О том, что облака под крыльями самолета напоминают антарктические ледники, а земля с высоты птичьего полета похожа на лоскутное одеяло, написано и сказано уже очень много, и, тем не менее, это так. Три часа лету под спокойным, ясным, но уже не теплым солнцем, и затем - новый проход сквозь облака, открываются ровные зеленые и коричневые поля, со всех сторон окруженные канавками с водой, и в воде - много бледного, робкого солнечного света. Здравствуй, север! Здравствуй, Амстердам! Командир экипажа попался сентиментальный - он развернулся над морем и сказал в микрофон: "Это клево!". Ответом ему были овации в салоне самолета.
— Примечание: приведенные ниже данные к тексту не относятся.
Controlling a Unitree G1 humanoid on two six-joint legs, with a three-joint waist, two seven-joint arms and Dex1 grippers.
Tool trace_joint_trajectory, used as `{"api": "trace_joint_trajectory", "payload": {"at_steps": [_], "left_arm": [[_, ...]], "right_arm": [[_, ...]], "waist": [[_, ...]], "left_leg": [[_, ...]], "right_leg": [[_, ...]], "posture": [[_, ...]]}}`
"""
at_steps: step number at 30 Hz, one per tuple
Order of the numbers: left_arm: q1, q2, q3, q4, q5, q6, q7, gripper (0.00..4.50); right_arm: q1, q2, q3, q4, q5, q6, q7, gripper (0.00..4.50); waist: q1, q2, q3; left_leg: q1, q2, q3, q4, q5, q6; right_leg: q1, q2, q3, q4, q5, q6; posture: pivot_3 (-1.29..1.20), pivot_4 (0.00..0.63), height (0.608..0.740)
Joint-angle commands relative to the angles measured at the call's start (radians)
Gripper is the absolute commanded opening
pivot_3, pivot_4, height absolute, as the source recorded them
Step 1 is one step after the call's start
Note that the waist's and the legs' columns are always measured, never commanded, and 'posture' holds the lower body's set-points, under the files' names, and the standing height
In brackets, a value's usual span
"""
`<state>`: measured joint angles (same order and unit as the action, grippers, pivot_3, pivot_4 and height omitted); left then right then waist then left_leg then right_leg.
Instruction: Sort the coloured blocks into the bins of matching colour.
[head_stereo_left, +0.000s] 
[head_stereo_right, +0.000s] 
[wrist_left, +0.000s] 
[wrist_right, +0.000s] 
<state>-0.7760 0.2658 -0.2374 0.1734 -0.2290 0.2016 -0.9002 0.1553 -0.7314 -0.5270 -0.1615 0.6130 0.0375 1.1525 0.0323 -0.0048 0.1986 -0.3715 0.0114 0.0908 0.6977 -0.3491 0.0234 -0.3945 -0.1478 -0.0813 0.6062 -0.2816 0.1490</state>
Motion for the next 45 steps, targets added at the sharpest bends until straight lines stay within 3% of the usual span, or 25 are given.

Небо над Амстердамом тяжелое, лилово-серое. Но вот выходит солнце, и прямо на глазах оно меняется, становится серо-розовым, легким и немного грустным. "Мельница". Мауритцхаюс. Мне приходит на ум, что оно, это небо, было точно таким же, когда на него смотрел Рейсдал. Или Кейп. Или Халс. Или сам Рембрандт. А теперь смотрю я, совершенно неумеющая рисовать. Небо тоже смотрит на меня, дразнится, зная, что я не смогу поймать его - видимо, оно дается в руки лишь соотечественникам, да и то самым талантливым. Уж они-то друг друга находят.
Но как именно, кто сводит их друг с другом - этого я никогда не узнаю...

Шасси ударились об асфальт. Я в Амстердаме.